Channel 4 filmed the play as it was performed in a theatre, The Old Vic, shortly before the RSC took the show to Broadway. Two extra versions of "the story so far" (which originally recapped part one for theatregoers returning for part two) were written, staged, and filmed, to introduce the second and fourth acts for television.

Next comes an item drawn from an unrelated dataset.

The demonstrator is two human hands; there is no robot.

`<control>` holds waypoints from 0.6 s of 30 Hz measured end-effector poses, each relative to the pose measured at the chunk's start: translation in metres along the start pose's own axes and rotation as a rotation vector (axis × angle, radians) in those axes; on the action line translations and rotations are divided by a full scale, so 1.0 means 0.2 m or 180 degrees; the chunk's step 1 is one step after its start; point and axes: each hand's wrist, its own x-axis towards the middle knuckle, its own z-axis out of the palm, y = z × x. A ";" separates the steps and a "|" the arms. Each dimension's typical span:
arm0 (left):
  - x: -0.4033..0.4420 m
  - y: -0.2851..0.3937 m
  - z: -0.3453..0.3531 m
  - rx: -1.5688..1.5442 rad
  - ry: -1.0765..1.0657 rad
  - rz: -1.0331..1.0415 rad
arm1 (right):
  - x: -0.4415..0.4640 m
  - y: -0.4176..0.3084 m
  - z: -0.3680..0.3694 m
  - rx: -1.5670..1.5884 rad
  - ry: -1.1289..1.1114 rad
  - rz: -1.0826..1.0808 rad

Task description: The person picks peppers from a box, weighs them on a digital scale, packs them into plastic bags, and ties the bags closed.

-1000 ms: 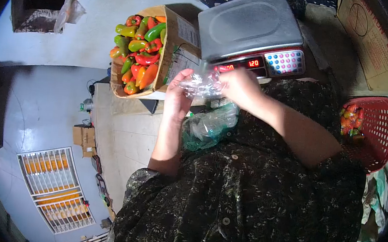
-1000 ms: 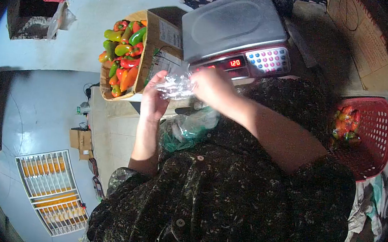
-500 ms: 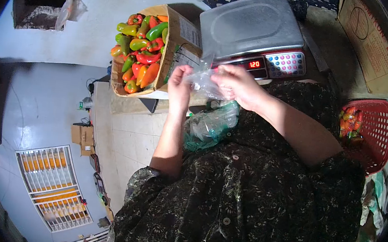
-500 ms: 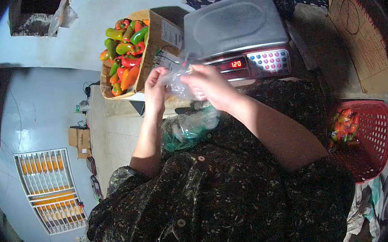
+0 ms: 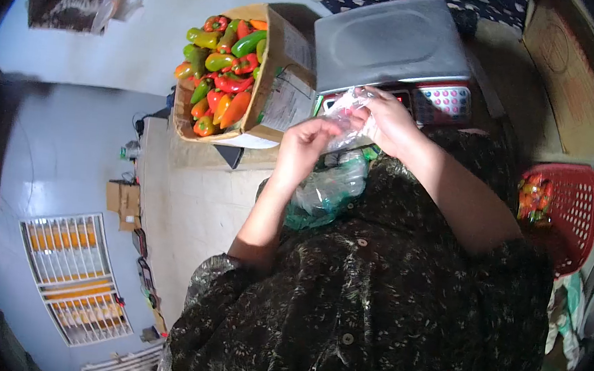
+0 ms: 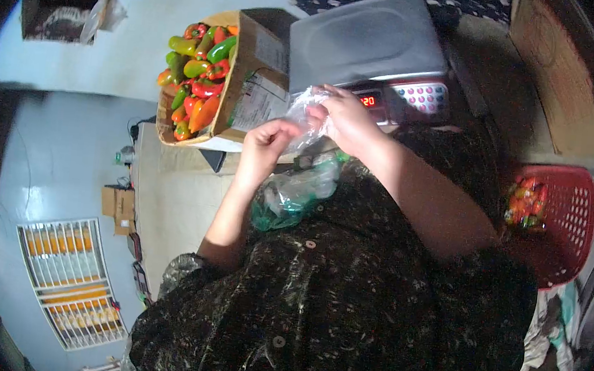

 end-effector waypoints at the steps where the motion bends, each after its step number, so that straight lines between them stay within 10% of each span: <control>1: 0.01 0.01 0.03 0.0425 0.0290 -0.0114 | 0.01 0.01 0.02 0.0076 -0.0296 0.0136; 7: 0.07 -0.11 -0.07 0.2257 0.0653 0.0392 | -0.10 0.02 0.22 -0.1816 -0.0263 -0.0452; 9: 0.06 -0.07 -0.09 0.2358 0.0530 0.0292 | -0.04 -0.03 0.08 -0.4368 -0.0958 -0.1424; 12: -0.03 0.09 -0.10 0.2649 -0.0080 -0.0258 | 0.01 -0.05 0.02 -0.4813 -0.0664 -0.1561; 18: -0.17 0.37 -0.26 0.2387 0.0084 0.1423 | 0.01 -0.12 0.02 -0.4324 0.0008 -0.1095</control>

The company (in alphabetical order):
- Alun Armstrong as Mr. Squeers and Mr. Wagstaff
- Christopher Benjamin as Mr. Vincent Crummles and Walter Bray
- Suzanne Bertish as Milliner, Fanny Squeers, Miss Snevellicci and Peg Sliderskew
- Sharon Bower as Waitress, Rich lady, Milliner, Pitcher, Mr. Kenwigs' sister, Miss Bravassa, and Opera singer
- Janet Dale as Snawney Major, Miss Knag, Mrs. Cutler, Miss Belvawney, Mrs. Wititterley, and Mrs. Snawley
- Jeffery Dench as Mr. Cutler, Landlord, Mr. Blightley, and Arthur Gride
- Jane Downs as Mrs. Nickleby and Miss Green
- Ian East as Milliner, Roberts, and Mr. Crowl
- Nicholas Gecks as Jackson and Lord Frederick Verisopht
- Alan Gill as Graymarsh, George, Keeper and Westwood
- Patrick Godfrey as Irate gentleman, Jennings, Mr. Kenwigs, The man next door and Casino proprietor
- Lucy Gutteridge as Milliner, Sprouter, Young Fiancée, Miss Ledrock and Madeline Bray
- Cathryn Harrison as Milliner, Tilda Price and Miss Henrietta Petowker
- Andrew Hawkins as Mr. Bonney, Coates, Mr. Hetherington, Opera singer, Captain Adams and Policeman
- Rose Hill as Miss La Creevy, Lady from downstairs and Mrs. Grudden
- Roderick Horn as Pugstyles, Mr. Wititterley and Umpire
- Griffith Jones as Flunkey, Old Lord, Mr. Fluggers and Tim Linkinwater
- Lila Kaye as Mrs. Squeers and Mrs. Crummles
- Teddy Kempner as Peters, Benjamin, Master Peter Crummles, Tix and Mr. Pluck
- Timothy Kightley as Flunkey, Mr. Lillyvick, Colonel Chowser and Surgeon
- Shirley King as Rich lady, Mrs. Kenwigs and Mrs. Lenville
- John McEnery as William, Mr. Mantalini, Cobbey and Mr. Snevellicci
- Ian McNeice as Young Wackford Squeers, Scaley and Croupier
- William Maxwell as Mr. Snawley, Milliner, Tomkins and Mr. Pailey
- David Lloyd Meredith as Sir Matthew Pupker and Charles Cheeryble
- Sally Nesbitt as Waitress, Milliner, Phib and Ganzingi
- Bob Peck as John Browdie and Sir Mulberry Hawk
- Edward Petherbridge as Newman Noggs and Hawk's rival
- Clyde Pollitt as Coachman, Mr. Folair and Brooker
- Stephen Rashbrook as Belling, Milliner, Mr. Bane and Alphonse
- Christopher Ravenscroft as Mobbs, Mr. Lenville, Mr. Snobb and Frank Cheeryble
- Hubert Rees as Mr. Curdle and Ned Cheeryble
- Roger Rees as Nicholas Nickleby
- Emily Richard as Kate Nickleby and Mrs. Curdle
- Mark Tandy as Bolder, Master Crummles, Mr. Pyke and Policeman
- David Threlfall as Smike
- Hilary Townley as Hannah, Snawley minor, Milliner, Morleena Kenwigs, The infant phenomenon and Young woman
- Thelma Whiteley as Mrs. Snevellicci, Nurse and Madame Mantalini
- John Woodvine as Ralph Nickleby and Opera singer

==In popular culture==
In the final episode of Season 3 of the U.S. drama television series The West Wing, the cast of a production of John Barton's The Wars of the Roses performs a rendition of "Patriotic Song" from The Life and Adventures of Nicholas Nickleby. The song is performed almost in its entirety, under the final scene of the episode. Earlier in the same episode, the fictional President Bartlet quotes the chorus of "victorious in war shall be made glorious in peace" as he mulls the decision to commit a political assassination.